Annual collection of literature

The Winter Anthology, published online since 2009, is an annual collection of literature. It has a very particular, consistent editorial vision, informed by an elegiac perspective on the humanities. The editors call this perspective: "A will to sustain the analog humanities as long as possible without naïveté regarding their eclipse by newer paradigms."

Michael Rutherglen writes: "The project is a vehicle for writings that continue to privilege density, precision... sensitivity to the numinous. The editors contend that nowhere else in print or on the web can such a concentration of these particular values be found... writings collected in The Winter Anthology are neither sentimental atavisms nor naïve attempts at reconstruction. Rather, they are elegies for art and artists, some explicit, many more implicit..."

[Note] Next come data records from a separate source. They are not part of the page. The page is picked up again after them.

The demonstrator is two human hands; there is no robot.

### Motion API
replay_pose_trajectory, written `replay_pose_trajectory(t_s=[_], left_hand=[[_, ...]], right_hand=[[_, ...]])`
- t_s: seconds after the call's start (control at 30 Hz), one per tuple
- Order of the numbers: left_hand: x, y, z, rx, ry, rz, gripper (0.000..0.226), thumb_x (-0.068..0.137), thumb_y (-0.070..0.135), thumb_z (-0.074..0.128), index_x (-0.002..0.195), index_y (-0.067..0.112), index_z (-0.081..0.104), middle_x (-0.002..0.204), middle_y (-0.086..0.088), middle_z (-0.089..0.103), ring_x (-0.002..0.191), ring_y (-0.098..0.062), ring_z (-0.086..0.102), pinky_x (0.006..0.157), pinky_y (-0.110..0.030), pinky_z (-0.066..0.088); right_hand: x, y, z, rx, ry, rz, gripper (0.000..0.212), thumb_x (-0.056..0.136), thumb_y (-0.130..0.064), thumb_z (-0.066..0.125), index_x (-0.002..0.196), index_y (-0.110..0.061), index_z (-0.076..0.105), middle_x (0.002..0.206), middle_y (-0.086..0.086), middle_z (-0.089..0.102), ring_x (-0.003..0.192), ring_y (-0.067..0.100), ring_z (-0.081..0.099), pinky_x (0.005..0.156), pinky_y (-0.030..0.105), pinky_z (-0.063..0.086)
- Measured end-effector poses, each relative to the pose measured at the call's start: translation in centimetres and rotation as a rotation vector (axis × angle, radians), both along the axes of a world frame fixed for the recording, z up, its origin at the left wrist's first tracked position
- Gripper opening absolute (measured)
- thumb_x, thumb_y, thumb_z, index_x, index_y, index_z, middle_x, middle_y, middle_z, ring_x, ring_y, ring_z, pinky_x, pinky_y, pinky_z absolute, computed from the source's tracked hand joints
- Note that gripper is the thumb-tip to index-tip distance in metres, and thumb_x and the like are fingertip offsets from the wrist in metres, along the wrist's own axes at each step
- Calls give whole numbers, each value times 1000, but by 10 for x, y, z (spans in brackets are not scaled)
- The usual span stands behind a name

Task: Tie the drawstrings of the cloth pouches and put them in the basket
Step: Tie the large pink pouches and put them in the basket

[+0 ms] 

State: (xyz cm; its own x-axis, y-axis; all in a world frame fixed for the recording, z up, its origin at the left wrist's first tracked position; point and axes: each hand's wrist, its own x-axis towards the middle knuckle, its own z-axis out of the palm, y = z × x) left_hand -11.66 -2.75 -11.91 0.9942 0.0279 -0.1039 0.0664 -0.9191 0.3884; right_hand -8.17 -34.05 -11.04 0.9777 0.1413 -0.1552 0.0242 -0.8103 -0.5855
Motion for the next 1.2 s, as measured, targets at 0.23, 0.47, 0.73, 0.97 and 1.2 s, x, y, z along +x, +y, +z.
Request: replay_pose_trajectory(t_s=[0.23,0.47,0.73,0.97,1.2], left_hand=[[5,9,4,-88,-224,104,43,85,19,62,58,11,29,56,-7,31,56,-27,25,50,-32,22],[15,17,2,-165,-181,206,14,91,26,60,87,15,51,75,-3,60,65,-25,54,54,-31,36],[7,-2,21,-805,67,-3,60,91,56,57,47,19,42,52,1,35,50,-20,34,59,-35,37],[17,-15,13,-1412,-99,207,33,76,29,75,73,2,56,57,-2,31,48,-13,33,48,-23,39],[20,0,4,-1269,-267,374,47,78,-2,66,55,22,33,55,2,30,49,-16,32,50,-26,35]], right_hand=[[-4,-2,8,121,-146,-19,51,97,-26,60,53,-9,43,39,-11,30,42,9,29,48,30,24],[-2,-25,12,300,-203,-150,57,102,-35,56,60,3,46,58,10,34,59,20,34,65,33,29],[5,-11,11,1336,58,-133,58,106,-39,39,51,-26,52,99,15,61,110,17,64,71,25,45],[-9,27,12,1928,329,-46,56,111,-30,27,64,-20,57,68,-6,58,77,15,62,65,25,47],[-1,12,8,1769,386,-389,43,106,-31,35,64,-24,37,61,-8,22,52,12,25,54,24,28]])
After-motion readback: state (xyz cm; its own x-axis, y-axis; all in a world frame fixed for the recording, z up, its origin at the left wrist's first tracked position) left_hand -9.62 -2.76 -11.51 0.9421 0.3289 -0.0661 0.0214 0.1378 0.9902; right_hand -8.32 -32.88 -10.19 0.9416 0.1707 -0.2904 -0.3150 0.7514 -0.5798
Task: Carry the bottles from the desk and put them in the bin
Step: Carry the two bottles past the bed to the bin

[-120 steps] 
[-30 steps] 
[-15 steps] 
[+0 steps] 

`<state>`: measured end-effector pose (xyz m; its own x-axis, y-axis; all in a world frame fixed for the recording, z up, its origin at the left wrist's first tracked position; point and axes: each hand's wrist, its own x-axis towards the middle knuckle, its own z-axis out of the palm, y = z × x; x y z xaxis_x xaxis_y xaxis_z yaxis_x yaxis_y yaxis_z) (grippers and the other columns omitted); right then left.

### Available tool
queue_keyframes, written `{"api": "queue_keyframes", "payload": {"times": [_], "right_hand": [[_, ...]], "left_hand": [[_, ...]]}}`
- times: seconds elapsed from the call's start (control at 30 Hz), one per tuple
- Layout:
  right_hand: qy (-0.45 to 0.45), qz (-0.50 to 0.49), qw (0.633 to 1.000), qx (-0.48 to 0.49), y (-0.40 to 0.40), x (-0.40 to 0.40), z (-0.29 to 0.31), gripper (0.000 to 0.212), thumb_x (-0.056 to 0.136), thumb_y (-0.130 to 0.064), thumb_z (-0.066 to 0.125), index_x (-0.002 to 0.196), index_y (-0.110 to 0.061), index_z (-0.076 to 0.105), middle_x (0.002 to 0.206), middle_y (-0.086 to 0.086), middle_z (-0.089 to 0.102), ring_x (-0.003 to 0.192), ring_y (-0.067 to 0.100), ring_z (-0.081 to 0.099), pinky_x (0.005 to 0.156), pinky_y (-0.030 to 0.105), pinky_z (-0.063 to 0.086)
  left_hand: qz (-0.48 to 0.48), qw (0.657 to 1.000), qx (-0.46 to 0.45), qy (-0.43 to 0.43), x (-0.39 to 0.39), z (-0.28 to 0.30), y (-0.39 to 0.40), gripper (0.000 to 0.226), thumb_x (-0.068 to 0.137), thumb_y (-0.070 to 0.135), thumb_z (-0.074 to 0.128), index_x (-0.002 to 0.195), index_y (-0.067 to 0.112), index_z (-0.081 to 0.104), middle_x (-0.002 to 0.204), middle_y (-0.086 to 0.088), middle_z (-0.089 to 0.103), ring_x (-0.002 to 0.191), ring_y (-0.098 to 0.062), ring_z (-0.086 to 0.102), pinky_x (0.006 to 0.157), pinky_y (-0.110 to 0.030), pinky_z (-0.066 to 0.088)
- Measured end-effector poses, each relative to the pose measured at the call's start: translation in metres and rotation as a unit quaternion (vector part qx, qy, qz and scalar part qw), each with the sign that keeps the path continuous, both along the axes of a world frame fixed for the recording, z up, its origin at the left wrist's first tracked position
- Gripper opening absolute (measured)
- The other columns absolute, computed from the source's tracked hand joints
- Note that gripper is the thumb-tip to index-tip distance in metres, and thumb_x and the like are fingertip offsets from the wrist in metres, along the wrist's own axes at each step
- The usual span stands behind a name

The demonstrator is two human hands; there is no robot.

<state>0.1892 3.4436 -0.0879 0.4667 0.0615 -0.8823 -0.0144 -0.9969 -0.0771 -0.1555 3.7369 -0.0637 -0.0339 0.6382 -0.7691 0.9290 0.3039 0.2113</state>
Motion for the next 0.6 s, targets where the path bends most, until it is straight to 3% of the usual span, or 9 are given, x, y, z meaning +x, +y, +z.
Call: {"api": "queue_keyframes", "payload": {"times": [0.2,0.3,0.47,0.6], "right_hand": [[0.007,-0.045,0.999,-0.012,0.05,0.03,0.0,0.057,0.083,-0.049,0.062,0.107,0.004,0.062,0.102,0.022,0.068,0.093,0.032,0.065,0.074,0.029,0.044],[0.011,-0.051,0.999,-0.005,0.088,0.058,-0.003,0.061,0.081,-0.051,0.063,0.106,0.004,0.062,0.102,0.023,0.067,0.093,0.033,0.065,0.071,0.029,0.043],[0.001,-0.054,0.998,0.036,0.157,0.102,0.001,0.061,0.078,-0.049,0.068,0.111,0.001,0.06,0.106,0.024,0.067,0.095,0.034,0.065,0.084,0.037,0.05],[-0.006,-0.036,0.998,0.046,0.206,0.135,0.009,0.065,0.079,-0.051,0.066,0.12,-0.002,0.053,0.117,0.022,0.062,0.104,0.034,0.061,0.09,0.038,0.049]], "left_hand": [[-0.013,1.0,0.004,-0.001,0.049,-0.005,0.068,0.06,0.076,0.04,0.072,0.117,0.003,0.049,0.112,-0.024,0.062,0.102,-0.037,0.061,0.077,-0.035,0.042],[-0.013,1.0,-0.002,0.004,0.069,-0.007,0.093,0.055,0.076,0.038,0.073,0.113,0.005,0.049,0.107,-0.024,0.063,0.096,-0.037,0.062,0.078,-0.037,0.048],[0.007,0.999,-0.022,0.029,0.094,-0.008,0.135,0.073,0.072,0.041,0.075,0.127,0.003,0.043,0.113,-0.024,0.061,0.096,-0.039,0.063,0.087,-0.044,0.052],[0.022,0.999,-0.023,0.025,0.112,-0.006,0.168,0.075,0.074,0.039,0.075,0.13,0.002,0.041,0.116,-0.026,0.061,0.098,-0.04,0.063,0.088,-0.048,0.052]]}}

The anthology has published such poets as Yves Bonnefoy, Lucie Brock-Broido, Jack Gilbert, and Charles Wright, such critics as Bruno Latour, Roberto Calasso, and Jean Baudrillard, and such fiction writers as Karl Ove Knausgård and Magdalena Tulli.

==History==

The anthology was founded in 2009 by Zachary Cotler, Michael Rutherglen, Olivia Clare Friedman, and Brandon Krieg. Lee Posna joined the editors in 2016. The anthology has held an annual writing contest since 2011.